• [Work order]
From the first line through the one containing "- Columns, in", restate the listing word for word, and give no other lines.

• [Raw data]
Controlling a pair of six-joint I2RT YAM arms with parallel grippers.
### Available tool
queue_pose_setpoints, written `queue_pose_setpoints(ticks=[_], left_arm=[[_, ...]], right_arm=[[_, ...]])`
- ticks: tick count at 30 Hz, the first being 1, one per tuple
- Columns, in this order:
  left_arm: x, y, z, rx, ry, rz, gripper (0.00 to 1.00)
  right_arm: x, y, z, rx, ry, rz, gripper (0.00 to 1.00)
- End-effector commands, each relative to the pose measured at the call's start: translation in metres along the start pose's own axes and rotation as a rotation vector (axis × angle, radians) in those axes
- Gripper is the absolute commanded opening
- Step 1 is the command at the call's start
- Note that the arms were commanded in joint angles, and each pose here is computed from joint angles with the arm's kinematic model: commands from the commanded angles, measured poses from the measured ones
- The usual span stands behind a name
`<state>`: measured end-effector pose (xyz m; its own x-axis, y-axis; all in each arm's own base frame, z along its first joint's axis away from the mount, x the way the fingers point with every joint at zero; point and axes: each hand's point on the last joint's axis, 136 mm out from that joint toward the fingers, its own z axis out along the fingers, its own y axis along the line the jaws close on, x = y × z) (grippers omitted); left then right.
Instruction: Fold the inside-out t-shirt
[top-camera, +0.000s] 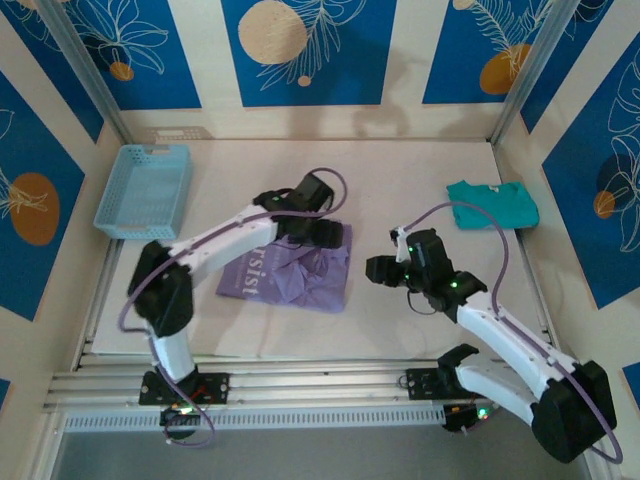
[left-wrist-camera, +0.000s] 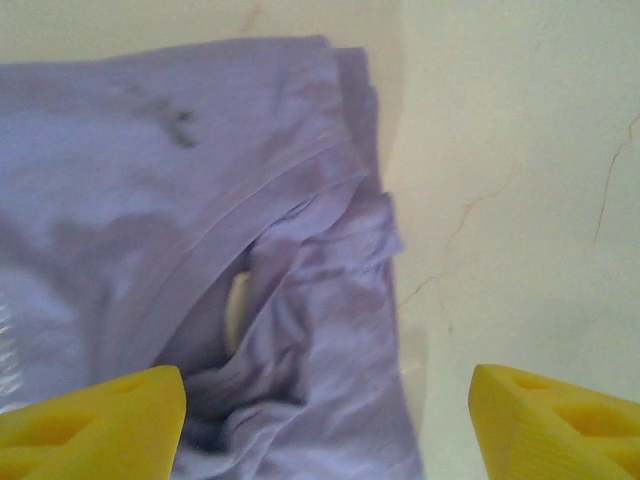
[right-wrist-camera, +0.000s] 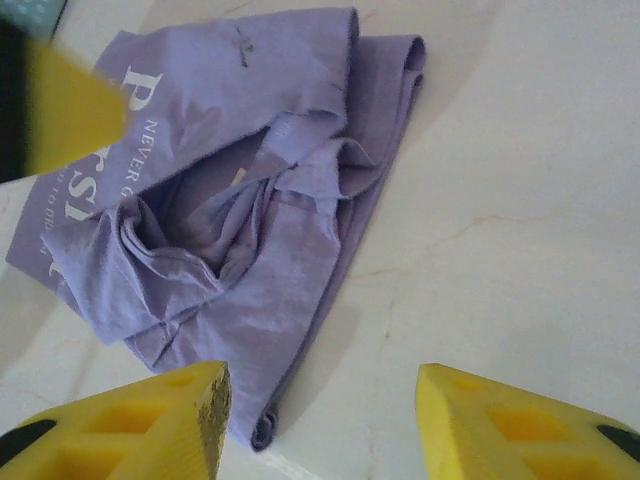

• [Task answer]
Controlling a pair of six-joint I2RT YAM arms with parallel grippers.
### Available tool
queue_pose_setpoints, written `queue_pose_setpoints(ticks=[_], left_arm=[[_, ...]], right_arm=[[_, ...]])`
- ticks: tick count at 30 Hz, the first being 1, one per tuple
- Columns, in this order:

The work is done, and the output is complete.